→ Work to be completed
When the line containing "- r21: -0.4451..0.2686" is found in the data below, give it again along with every later line, exactly; drop the pictures.
[Start of section]
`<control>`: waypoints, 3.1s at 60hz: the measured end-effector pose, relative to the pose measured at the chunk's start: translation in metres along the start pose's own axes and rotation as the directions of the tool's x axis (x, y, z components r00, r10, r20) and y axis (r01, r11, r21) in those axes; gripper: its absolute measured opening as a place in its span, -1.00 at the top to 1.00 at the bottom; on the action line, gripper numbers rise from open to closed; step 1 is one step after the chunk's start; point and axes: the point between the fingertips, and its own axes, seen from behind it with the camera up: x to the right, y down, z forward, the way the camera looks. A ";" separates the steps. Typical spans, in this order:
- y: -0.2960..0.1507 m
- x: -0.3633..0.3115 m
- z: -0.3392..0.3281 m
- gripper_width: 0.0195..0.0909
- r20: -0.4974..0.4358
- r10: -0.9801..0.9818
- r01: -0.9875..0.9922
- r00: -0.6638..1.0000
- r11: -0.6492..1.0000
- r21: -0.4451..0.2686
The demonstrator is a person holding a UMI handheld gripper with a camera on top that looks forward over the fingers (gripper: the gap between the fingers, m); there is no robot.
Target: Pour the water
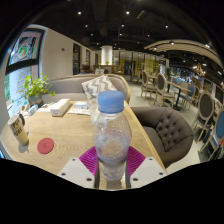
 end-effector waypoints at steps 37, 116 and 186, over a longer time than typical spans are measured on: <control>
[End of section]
→ Answer space
- r21: -0.4451..0.2686
The demonstrator is a person holding a UMI handheld gripper with a camera on top that looks forward over the fingers (gripper: the gap between the fingers, m); there is no robot.
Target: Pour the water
 end-effector waypoints at steps 37, 116 and 186, over a longer time than typical spans are measured on: <control>

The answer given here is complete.